# touchpad alpha is stuck on a picture of a wall outlet and a red battery level



## mrdosback (Nov 2, 2011)

I do not know how to get it out of it and it has been on the charger all day


----------



## DreamScar (Oct 13, 2011)

Have you tried a hard reset? Hold down the power and home button for about 20 seconds. The screen should turn off and bring up moboot.


----------



## mrdosback (Nov 2, 2011)

DreamScar said:


> Have you tried a hard reset? Hold down the power and home button for about 20 seconds. The screen should turn off and bring up moboot.


yes i have tried it and it would go from the power outlet to a low battery indicater every 5 seconds


----------



## Alzest (Sep 10, 2011)

If its not charging, it should be a faulty stock USB cable which came with the charger. Try charging with some other micro USB cable


----------



## mrdosback (Nov 2, 2011)

Alzest said:


> If its not charging, it should be a faulty stock USB cable which came with the charger.
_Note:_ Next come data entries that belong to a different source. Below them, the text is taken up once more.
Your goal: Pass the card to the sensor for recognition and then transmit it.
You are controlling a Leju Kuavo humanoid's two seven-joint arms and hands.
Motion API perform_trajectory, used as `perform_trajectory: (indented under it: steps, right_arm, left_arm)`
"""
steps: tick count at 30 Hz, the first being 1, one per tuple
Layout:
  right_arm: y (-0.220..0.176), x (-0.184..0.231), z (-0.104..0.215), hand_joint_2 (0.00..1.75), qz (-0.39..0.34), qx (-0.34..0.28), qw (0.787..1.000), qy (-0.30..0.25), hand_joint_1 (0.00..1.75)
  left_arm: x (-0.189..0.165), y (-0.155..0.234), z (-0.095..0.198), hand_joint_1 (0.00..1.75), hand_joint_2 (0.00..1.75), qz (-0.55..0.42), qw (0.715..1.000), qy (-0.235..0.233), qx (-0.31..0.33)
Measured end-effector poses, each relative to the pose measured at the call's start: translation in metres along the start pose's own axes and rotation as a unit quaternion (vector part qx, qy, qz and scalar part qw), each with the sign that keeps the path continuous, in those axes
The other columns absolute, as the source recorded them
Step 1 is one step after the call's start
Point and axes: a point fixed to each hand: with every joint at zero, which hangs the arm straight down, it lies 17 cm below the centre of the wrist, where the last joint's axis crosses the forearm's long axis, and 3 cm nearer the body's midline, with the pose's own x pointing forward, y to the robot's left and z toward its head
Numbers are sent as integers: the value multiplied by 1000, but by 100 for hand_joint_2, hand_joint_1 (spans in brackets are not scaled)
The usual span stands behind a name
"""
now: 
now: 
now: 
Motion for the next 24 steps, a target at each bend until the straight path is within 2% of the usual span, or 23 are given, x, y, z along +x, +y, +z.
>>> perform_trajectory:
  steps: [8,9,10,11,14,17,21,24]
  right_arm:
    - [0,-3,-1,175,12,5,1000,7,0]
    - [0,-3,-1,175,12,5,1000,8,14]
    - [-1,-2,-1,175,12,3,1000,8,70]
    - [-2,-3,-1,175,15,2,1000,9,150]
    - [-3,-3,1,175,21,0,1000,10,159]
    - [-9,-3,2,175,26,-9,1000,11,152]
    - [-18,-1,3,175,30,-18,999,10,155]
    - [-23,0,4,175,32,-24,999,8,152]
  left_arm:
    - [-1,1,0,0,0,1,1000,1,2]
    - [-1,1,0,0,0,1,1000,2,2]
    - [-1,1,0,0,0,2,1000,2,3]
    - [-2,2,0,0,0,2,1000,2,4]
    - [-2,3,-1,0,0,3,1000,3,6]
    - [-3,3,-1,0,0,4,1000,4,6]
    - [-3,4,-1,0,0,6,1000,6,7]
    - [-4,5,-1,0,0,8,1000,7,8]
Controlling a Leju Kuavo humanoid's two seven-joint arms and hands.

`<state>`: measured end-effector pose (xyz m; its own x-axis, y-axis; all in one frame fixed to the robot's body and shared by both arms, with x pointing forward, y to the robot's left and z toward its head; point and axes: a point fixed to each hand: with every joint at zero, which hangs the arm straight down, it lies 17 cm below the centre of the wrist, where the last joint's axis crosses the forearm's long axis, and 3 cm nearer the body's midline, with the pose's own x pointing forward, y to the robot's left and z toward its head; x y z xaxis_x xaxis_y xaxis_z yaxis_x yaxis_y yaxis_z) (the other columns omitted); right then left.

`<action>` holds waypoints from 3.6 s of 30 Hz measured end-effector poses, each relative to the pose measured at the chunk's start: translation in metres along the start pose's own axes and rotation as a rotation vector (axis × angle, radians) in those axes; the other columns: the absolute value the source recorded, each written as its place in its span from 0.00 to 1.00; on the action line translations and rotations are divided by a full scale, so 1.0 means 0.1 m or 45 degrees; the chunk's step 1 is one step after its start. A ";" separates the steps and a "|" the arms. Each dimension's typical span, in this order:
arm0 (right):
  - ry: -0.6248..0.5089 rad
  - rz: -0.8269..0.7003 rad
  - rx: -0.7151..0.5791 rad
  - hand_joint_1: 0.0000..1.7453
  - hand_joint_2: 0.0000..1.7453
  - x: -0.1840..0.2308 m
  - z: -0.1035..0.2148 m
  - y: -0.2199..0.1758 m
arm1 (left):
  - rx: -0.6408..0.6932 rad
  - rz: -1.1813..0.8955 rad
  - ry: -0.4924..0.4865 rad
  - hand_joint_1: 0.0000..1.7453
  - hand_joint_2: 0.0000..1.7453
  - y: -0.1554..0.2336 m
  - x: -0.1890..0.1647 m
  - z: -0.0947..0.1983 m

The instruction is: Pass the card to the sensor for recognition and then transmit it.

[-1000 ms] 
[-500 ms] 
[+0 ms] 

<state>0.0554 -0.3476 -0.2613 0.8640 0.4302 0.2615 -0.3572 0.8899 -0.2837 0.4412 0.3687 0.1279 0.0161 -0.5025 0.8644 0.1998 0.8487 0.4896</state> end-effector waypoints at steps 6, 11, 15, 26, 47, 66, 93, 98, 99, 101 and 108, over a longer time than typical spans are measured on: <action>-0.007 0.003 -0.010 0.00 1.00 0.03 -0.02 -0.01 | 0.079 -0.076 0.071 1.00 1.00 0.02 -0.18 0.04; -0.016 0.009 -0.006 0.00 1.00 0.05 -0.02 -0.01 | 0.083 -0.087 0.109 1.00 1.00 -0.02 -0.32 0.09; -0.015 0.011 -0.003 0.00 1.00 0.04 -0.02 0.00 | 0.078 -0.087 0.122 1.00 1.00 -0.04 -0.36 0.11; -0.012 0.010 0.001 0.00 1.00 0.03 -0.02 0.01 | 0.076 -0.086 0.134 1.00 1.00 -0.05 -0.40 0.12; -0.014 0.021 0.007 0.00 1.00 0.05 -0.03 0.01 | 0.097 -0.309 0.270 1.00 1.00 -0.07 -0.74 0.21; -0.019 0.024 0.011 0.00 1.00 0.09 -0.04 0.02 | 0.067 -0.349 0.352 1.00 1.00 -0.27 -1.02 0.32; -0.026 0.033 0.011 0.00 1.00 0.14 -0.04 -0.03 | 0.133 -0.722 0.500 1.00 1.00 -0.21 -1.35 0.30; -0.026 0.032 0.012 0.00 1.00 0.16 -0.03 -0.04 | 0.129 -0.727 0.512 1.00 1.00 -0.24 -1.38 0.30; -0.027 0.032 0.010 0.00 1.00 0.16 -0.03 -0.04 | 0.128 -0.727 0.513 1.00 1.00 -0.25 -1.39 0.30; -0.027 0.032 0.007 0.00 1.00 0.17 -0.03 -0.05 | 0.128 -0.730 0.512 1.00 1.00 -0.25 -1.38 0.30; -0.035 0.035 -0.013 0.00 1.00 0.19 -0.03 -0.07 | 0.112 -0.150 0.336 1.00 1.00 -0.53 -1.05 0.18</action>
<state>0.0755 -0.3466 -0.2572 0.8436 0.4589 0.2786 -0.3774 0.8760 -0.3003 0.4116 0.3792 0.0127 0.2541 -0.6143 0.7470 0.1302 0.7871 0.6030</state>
Try charging with some other micro USB cable


the phone cable went into it but it showed up the picture of the same wall outlet and it said to plug it back to the original charger, but when i did, it said the same thing


----------



## Alzest (Sep 10, 2011)

I meant you should change the USB cable itself which came with the touchpad..not the charger. Just leave the charger as it is and plug in a different USB cable into it..


----------



## Brawlking (Aug 28, 2011)

Also, the bottom of the charger that came with your tablet has a rotating end that releases to allow you to put on new adapters. Make sure the end is turned clockwise until it wont turn anymore. You can check this by turning the bottom counter clockwise and removing it, and then putting it back on, and locking it back into place.


----------



## mrdosback (Nov 2, 2011)

Brawlking said:


> Also, the bottom of the charger that came with your tablet has a rotating end that releases to allow you to put on new adapters. Make sure the end is turned clockwise until it wont turn anymore. You can check this by turning the bottom counter clockwise and removing it, and then putting it back on, and locking it back into place.
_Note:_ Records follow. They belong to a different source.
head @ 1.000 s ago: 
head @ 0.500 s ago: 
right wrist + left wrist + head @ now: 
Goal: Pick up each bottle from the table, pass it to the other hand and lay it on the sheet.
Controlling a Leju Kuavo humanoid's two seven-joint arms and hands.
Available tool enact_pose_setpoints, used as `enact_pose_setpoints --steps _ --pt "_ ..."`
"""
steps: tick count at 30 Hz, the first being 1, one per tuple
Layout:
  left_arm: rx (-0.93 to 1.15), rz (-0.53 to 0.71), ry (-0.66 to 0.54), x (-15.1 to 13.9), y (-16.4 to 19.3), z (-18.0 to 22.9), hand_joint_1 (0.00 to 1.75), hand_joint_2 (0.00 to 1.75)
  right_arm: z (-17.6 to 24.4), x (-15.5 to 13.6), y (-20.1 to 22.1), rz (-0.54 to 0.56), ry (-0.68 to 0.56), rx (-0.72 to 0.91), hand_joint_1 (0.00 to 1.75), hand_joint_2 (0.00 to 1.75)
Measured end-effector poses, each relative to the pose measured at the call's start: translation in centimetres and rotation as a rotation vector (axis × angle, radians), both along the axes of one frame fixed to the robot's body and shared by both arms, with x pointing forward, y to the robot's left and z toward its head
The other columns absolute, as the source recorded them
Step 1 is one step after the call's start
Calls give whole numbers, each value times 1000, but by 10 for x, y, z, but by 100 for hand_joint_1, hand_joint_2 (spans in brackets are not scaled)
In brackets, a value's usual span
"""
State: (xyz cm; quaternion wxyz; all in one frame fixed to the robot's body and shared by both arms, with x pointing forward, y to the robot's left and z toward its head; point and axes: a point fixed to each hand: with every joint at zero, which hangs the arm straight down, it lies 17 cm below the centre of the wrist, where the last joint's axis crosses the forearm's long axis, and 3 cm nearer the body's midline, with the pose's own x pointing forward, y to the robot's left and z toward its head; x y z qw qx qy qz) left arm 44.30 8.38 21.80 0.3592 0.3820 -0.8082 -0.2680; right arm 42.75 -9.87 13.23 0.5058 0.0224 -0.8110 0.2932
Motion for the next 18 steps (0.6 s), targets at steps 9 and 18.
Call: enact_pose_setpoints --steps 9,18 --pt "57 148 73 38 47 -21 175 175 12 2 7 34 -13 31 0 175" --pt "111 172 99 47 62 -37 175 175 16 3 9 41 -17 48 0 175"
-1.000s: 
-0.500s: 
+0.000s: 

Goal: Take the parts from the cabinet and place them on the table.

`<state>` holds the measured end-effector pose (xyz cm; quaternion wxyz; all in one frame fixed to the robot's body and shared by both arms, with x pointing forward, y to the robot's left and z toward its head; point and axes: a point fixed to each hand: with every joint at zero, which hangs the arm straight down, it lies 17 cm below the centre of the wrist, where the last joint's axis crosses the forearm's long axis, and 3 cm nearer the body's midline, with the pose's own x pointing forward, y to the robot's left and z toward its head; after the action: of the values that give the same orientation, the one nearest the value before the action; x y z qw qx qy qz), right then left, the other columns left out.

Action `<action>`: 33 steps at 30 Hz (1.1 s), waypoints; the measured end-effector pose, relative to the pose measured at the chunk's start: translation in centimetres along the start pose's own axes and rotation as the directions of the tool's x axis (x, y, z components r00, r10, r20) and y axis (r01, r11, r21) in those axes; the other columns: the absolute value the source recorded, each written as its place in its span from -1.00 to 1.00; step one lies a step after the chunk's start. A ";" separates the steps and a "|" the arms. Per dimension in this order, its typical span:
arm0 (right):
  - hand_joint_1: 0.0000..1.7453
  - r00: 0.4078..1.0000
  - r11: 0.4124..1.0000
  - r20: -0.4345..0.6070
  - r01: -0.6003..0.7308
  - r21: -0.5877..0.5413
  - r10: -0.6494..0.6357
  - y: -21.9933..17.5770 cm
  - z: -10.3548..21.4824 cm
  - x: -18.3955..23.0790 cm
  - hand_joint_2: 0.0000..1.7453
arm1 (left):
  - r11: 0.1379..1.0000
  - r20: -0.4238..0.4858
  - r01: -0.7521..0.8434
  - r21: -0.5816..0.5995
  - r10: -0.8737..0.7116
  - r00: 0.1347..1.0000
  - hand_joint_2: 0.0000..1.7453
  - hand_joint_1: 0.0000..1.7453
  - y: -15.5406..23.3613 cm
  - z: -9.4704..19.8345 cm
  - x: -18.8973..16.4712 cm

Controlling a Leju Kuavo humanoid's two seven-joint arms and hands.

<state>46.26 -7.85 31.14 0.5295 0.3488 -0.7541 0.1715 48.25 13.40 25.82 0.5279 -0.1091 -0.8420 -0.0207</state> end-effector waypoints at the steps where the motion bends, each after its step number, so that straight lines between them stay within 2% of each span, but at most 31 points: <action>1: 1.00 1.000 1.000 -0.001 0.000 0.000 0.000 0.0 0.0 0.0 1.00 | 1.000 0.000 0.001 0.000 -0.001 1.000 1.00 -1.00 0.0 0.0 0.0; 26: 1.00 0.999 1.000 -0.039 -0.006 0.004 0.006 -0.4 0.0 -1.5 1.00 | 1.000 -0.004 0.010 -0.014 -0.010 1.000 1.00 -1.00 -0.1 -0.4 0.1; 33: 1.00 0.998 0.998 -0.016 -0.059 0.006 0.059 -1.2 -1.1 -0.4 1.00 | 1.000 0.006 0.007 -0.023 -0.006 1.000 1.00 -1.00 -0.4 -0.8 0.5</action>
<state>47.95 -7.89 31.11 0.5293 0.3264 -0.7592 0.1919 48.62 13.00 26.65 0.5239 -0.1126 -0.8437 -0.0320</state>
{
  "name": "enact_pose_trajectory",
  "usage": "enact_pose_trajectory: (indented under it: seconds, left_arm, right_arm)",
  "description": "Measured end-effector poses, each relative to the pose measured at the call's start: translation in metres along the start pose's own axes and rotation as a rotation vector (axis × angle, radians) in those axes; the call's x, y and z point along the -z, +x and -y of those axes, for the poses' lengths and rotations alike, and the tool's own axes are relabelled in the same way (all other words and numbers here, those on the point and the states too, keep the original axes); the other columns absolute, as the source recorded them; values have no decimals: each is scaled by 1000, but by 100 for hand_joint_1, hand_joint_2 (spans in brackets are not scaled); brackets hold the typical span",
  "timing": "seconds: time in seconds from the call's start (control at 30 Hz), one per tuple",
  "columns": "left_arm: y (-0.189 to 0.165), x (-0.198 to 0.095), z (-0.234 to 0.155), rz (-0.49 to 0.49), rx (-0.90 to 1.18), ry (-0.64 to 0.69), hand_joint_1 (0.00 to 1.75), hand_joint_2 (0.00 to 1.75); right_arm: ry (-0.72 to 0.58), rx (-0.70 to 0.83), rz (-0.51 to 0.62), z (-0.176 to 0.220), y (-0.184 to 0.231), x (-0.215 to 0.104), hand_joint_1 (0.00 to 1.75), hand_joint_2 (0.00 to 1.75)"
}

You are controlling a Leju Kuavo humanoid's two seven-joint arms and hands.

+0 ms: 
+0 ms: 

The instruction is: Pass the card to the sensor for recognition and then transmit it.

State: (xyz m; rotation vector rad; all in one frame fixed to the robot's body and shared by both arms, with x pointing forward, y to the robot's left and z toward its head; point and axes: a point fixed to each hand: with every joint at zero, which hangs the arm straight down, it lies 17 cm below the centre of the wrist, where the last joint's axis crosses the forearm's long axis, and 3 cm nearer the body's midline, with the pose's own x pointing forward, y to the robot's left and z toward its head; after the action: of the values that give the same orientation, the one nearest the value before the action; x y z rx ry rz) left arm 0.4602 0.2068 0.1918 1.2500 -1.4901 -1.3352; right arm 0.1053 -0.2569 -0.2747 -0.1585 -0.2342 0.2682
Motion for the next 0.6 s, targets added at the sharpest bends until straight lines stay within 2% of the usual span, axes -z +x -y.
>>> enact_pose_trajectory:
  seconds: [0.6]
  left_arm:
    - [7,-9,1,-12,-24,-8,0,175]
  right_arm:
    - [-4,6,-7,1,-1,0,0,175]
wow that is intersting when it went counter clockwise, it did not charge my mp3 player and clockwise it did.
so you want me to warm up the usb charger?


----------



## mrdosback (Nov 2, 2011)

wow thanks everyone for helping me i fixed the problem


----------



## Brawlking (Aug 28, 2011)

mrdosback said:


> wow thanks everyone for helping me i fixed the problem


Yeah, if that end isn't turned clockwise all the way to lock in, the contacts inside don't touch, and it wont charge.


----------